Now, nearly four decades later, the dense forests that used to cover vast swathes of northeastern state of Maranhão have all but disappeared under the onslaught of outsiders swarming into Awá territory — territory formally recognized as belonging to the Awá only as recently as 2005 (following years of campaigning by human rights groups). Mining and logging on Awá land is illegal, but there’s little enforcement of these laws.

The Awa’s forest is facing one of the highest rates of deforestation of all Indigenous areas in the Amazon, says Survival International, which launched a massive campaign to save the Awá last month. Satellite images show over 30 percent of rainforests in one of the four territories inhabited by the Awá has already been destroyed.

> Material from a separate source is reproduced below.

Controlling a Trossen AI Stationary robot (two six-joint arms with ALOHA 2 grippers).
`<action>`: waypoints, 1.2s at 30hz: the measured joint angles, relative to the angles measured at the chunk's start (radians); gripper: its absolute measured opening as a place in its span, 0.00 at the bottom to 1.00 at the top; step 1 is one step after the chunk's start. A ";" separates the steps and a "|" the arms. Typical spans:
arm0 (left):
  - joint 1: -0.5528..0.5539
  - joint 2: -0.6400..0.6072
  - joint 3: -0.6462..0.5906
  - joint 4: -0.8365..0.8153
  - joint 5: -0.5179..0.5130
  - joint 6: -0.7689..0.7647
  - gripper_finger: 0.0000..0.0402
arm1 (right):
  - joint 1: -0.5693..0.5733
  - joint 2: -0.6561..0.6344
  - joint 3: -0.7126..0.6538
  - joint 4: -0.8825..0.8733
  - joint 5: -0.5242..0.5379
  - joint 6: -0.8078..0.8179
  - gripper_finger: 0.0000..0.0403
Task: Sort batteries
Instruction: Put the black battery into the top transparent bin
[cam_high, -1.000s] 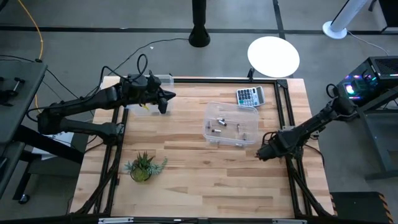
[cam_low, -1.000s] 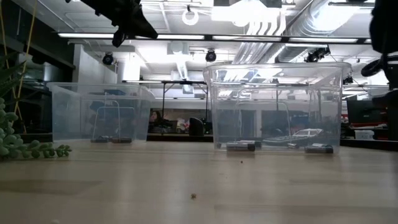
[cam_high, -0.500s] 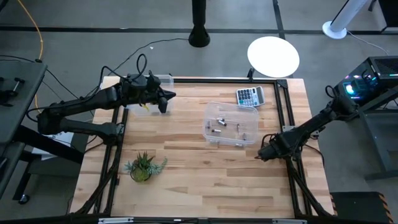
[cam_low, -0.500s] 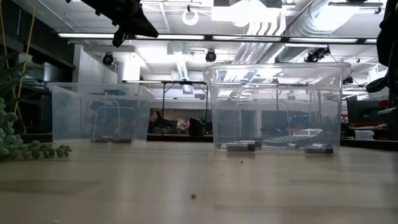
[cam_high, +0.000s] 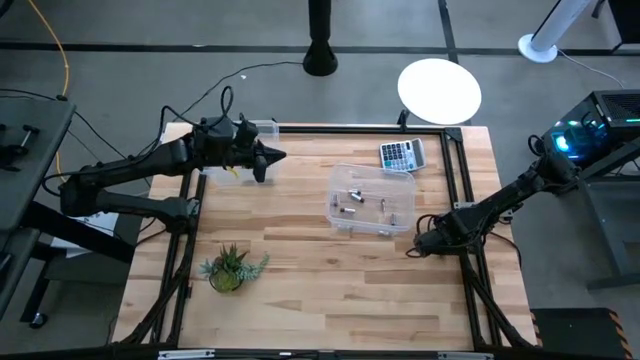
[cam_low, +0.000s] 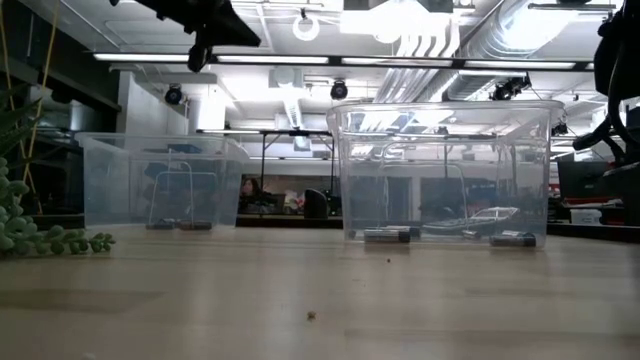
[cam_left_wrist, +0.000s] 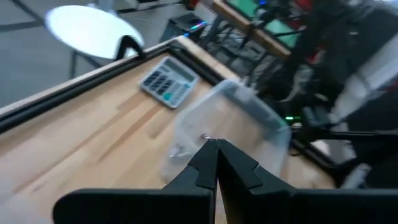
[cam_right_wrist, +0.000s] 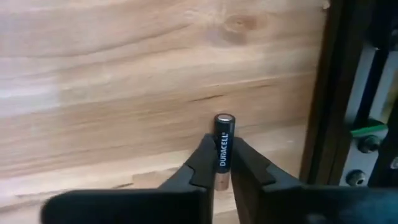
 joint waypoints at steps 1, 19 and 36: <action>0.000 0.000 0.000 0.012 0.020 -0.005 0.00 | -0.005 -0.003 0.000 0.000 0.005 -0.014 0.04; 0.086 -0.318 0.002 0.202 0.167 -0.078 0.00 | 0.033 -0.050 0.669 -0.674 0.389 -0.021 0.01; 0.083 -0.426 0.000 -0.138 0.074 -0.007 0.00 | -0.497 0.230 0.752 0.642 0.559 -1.002 0.00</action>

Legal efforts to save the forest have had little impact so far. In 2009 a federal court ordered illegal settlers to leave Awá territories within 180 days, but an appeal by a cattle rancher delayed the ruling. Now there’s a second ruling, from another federal judge, ordering the settlers to leave by December 2012. But many fear that, like before, this order too will get stuck in legal wrangling in the courts for years to come. And in the mean time, the Awá’s will continue to be at grave risk.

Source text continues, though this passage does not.